• [Work request] Read the listing below and copy out each line where the word "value" occurs.

• [Data extract]
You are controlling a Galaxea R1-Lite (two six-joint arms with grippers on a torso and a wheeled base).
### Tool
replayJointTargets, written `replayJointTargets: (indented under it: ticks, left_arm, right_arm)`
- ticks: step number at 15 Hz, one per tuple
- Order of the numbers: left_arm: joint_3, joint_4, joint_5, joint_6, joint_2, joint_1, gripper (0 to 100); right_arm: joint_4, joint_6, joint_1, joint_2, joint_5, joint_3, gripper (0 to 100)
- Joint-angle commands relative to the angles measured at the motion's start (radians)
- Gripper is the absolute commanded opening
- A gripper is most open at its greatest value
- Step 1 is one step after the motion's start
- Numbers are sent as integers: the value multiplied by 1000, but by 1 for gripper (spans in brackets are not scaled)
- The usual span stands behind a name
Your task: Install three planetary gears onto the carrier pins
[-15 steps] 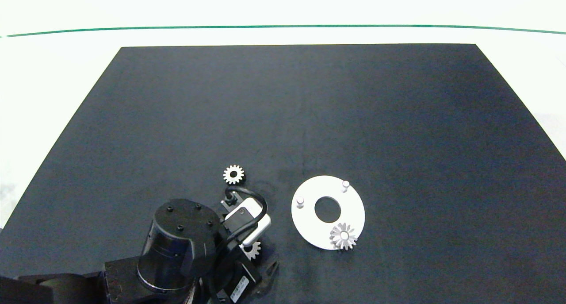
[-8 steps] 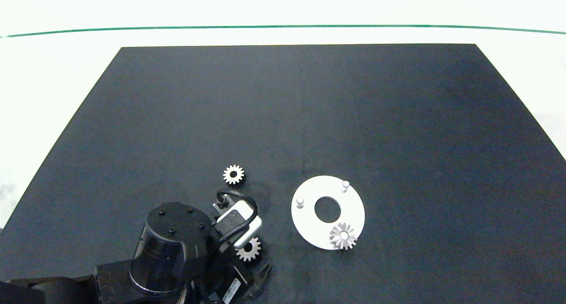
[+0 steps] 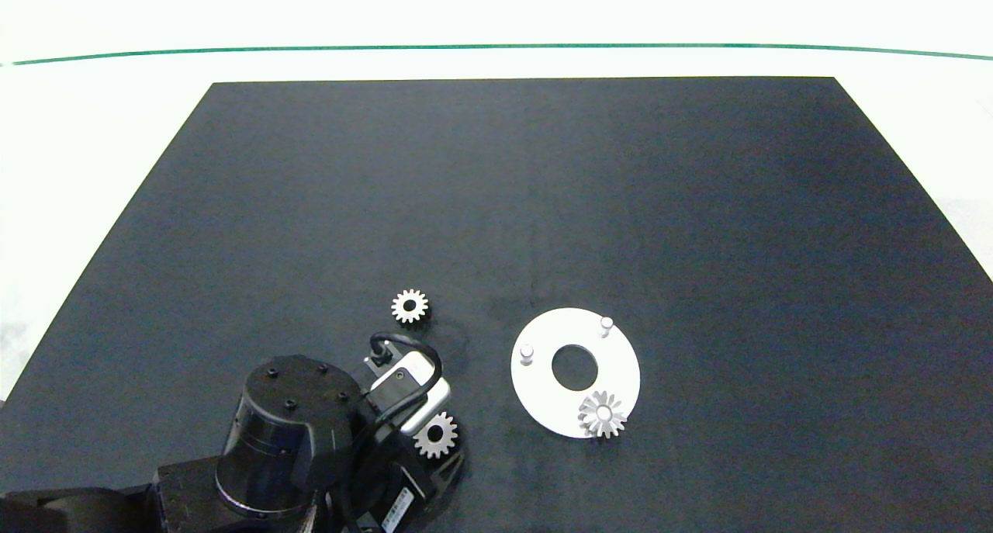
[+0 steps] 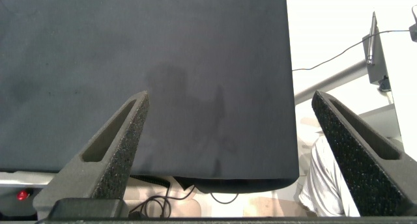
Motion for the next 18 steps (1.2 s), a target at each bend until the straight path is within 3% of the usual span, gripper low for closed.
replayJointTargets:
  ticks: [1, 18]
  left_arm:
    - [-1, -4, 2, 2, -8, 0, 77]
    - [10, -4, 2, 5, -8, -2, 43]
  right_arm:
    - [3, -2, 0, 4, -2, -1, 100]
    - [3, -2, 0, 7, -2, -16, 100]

• [Response area]
- A gripper is most open at its greatest value
- Numbers are sent as integers: the value multiplied by 1000, but by 1 for gripper (spans in brackets are not scaled)

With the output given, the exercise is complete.